Start of Block

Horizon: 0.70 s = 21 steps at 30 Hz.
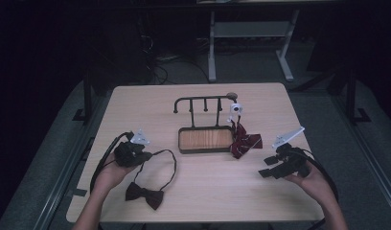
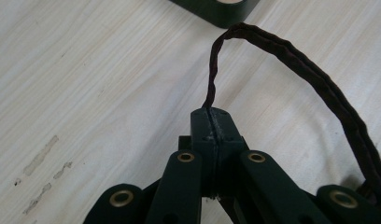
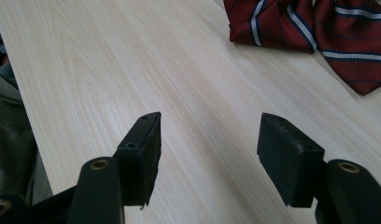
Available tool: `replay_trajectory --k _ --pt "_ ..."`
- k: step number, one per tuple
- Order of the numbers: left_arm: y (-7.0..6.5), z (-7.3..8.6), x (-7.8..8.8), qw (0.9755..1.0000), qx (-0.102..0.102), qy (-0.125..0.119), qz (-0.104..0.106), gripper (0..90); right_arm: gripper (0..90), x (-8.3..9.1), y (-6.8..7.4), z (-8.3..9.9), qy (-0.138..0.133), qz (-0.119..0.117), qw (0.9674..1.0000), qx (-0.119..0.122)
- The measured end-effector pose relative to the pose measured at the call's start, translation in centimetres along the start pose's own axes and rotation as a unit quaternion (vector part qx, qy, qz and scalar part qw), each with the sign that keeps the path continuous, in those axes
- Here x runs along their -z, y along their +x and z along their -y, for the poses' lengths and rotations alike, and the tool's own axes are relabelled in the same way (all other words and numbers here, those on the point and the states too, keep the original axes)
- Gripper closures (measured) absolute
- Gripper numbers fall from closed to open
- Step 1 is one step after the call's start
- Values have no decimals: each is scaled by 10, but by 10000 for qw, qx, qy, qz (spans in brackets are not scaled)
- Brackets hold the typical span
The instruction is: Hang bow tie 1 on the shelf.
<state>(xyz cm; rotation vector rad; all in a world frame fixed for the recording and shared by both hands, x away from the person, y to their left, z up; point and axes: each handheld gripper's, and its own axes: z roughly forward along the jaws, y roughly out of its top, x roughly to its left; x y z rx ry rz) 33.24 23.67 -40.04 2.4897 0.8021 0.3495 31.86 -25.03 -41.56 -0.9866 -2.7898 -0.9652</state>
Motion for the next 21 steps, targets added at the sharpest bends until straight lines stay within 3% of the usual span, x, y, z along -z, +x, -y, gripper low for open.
replay_trajectory --k 21 --pt "-5 -12 19 9994 -237 -97 223 897 399 1 -1 1 5 3 10000 -10"
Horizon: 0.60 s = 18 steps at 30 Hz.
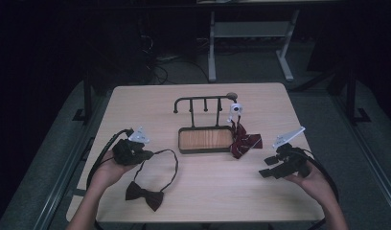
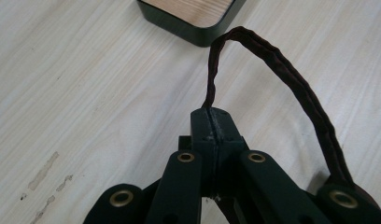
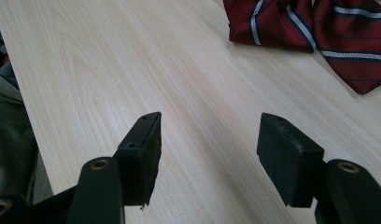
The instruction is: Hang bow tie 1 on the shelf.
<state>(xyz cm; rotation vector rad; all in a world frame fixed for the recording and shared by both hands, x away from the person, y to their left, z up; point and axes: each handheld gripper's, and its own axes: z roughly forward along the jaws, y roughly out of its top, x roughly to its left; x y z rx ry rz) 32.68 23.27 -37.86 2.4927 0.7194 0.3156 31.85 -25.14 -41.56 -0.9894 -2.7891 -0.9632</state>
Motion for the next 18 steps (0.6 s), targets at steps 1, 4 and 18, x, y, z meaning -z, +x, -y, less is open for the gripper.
replay_trajectory --k 1,4,18 --pt "-1 -1 3 10000 -47 23 13 897 400 0 0 0 1 2 10000 2" --pt "-2 -2 5 10000 -74 3 22 897 399 0 0 0 -3 4 10000 -4" --pt "-5 -10 21 9997 -252 -61 42 897 398 0 -1 1 -8 -1 10000 -39"
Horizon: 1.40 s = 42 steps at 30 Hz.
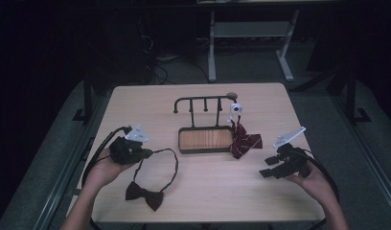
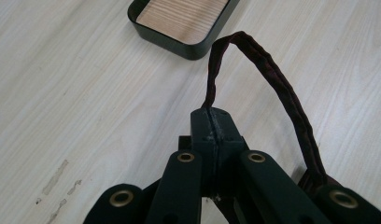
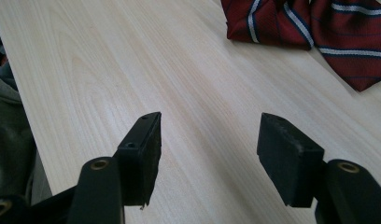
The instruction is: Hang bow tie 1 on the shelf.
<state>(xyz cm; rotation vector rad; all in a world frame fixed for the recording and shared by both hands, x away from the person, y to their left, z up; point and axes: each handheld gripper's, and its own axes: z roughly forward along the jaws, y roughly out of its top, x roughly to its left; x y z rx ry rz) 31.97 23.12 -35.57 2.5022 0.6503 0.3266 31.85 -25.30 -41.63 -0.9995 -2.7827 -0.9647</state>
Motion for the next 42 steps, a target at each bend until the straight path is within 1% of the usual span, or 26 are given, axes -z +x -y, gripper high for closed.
replay_trajectory --k 6,9,14,18,25,28,30,36,37,42 --pt "-2 -5 7 10000 -65 -23 -22 898 398 1 0 0 2 25 10000 4" --pt "-3 -9 11 9999 -136 -29 -42 897 397 1 0 0 5 22 10000 5" --pt "-5 -13 15 9998 -178 -28 -39 898 397 1 0 -1 -1 15 10000 2" --pt "-6 -18 19 9996 -263 -38 -49 898 396 1 0 0 -17 15 10000 28" --pt "-5 -25 22 9995 -300 -33 -38 898 396 1 -1 1 -12 25 10000 23" --pt "-4 -31 23 9994 -348 -57 -21 898 396 1 -1 2 -20 -3 10000 13" --pt "-4 -33 23 9994 -338 -72 -24 898 396 2 -2 2 -14 12 10000 30" --pt "-3 -43 23 9992 -379 -89 19 898 398 5 -4 5 -48 2 10000 -34" --pt "-3 -46 24 9992 -398 -78 25 899 397 6 -4 5 -62 3 10000 -29" --pt "-2 -52 28 9990 -443 -74 10 899 397 6 -5 5 -69 1 10000 -30"
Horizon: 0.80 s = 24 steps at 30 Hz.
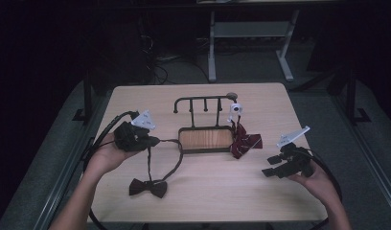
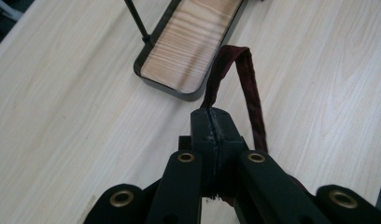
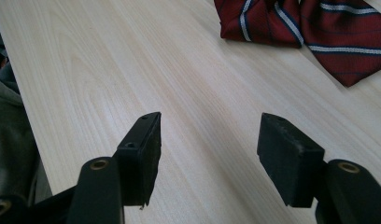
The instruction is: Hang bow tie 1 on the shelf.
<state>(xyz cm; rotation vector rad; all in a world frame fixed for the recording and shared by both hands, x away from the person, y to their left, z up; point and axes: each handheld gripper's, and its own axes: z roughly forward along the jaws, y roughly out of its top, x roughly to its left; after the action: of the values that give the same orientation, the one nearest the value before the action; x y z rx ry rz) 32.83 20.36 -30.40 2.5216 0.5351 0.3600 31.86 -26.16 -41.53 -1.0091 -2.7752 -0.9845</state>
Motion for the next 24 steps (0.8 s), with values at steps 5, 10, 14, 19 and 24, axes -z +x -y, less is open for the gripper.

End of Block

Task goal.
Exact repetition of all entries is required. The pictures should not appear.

Response box.
Horizon: 0.70 s = 21 steps at 30 Hz.
Available tool: `replay_trajectory --k _ --pt "_ ..."`
- k: step number, one per tuple
- Order of the numbers: left_arm: y (-7.0..6.5), z (-7.3..8.6), x (-7.8..8.8), qw (0.9755..1.0000), qx (-0.102..0.102), qy (-0.125..0.119), qz (-0.104..0.106), gripper (0..90); right_arm: gripper (0..90), x (-8.3..9.1), y (-6.8..7.4), z (-8.3..9.9), qy (-0.138..0.133), qz (-0.119..0.117), qw (0.9674..1.0000), qx (-0.119..0.122)
- The measured end-effector pose relative to the pose measured at the call's start, translation in centimetres along the start pose's own axes and rotation as a unit quaternion (vector part qx, qy, qz and scalar part qw), each with the sign that keeps the path continuous, in those axes
- Here x runs along their -z, y along their +x and z along their -y, for the poses' lengths and rotations alike, and the tool's own axes are relabelled in the same way (all other words and numbers here, those on the point and the states too, keep the original axes)
- Gripper closures (measured) absolute
- Gripper numbers fall from closed to open
- Step 1 is one step after the call's start
- Values have no decimals: each is scaled by 10, but by 10000 for qw, qx, qy, qz (spans in brackets are not scaled)
- Brackets hold the typical span
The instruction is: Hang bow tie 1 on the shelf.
<state>(xyz cm; rotation vector rad; all in a world frame fixed for the recording and shared by both hands, x away from the person, y to their left, z up; point and axes: each handheld gripper's, and its own axes: z roughly forward along the jaws, y roughly out of its top, x roughly to its left; x y z rx ry rz) 33.24 23.67 -40.04 2.4897 0.8021 0.3495 31.86 -25.03 -41.56 -0.9866 -2.7898 -0.9652</state>
Motion for the next 21 steps, targets added at the sharpest bends until straight lines stay within 3% of the usual span, x, y, z along -z, +x, -y, gripper low for open.
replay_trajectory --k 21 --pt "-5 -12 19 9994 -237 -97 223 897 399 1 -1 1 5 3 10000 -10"
Horizon: 0.60 s = 18 steps at 30 Hz.
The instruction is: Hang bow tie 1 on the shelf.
<state>(xyz cm; rotation vector rad; all in a world frame fixed for the recording and shared by both hands, x away from the person, y to their left, z up; point and axes: each handheld gripper's, and its own axes: z roughly forward along the jaws, y roughly out of its top, x roughly to its left; x y z rx ry rz) 32.68 23.27 -37.86 2.4927 0.7194 0.3156 31.85 -25.14 -41.56 -0.9894 -2.7891 -0.9632</state>
Motion for the next 18 steps (0.6 s), targets at steps 1, 4 and 18, x, y, z meaning -z, +x, -y, less is open for the gripper.
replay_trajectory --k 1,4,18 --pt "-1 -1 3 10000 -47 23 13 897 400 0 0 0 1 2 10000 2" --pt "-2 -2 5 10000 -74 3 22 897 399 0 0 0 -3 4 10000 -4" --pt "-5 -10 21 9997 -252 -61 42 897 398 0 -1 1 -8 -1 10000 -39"
Horizon: 1.40 s = 42 steps at 30 Hz.
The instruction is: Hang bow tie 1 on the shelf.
<state>(xyz cm; rotation vector rad; all in a world frame fixed for the recording and shared by both hands, x away from the person, y to their left, z up; point and axes: each handheld gripper's, and its own axes: z roughly forward along the jaws, y roughly out of its top, x roughly to its left; x y z rx ry rz) 31.97 23.12 -35.57 2.5022 0.6503 0.3266 31.85 -25.30 -41.63 -0.9995 -2.7827 -0.9647</state>
Motion for the next 42 steps, a target at each bend until the straight path is within 1% of the usual span, or 26 are given, axes -z +x -y, gripper high for closed.
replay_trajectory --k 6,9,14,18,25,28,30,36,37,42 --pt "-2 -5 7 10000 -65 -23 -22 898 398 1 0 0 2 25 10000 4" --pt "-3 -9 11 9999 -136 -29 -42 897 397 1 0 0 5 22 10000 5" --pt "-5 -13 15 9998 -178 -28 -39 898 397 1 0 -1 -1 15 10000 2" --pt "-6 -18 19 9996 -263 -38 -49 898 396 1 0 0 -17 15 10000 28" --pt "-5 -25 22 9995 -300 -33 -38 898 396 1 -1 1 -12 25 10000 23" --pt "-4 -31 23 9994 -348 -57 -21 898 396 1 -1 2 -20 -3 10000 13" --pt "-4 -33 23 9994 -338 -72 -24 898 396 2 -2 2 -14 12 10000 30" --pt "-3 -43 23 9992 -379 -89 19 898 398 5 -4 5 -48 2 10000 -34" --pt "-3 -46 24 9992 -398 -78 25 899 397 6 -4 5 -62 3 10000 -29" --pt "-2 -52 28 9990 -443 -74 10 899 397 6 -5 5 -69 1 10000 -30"
Horizon: 0.80 s = 24 steps at 30 Hz.
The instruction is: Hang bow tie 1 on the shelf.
<state>(xyz cm; rotation vector rad; all in a world frame fixed for the recording and shared by both hands, x away from the person, y to their left, z up; point and axes: each handheld gripper's, and its own axes: z roughly forward along the jaws, y roughly out of its top, x roughly to its left; after the action: of the values that give the same orientation, the one nearest the value before the action; x y z rx ry rz) 32.83 20.36 -30.40 2.5216 0.5351 0.3600 31.86 -26.16 -41.53 -1.0091 -2.7752 -0.9845</state>
Motion for the next 24 steps (0.8 s), with values at steps 5, 10, 14, 19 and 24, axes -z +x -y, less is open for the gripper.

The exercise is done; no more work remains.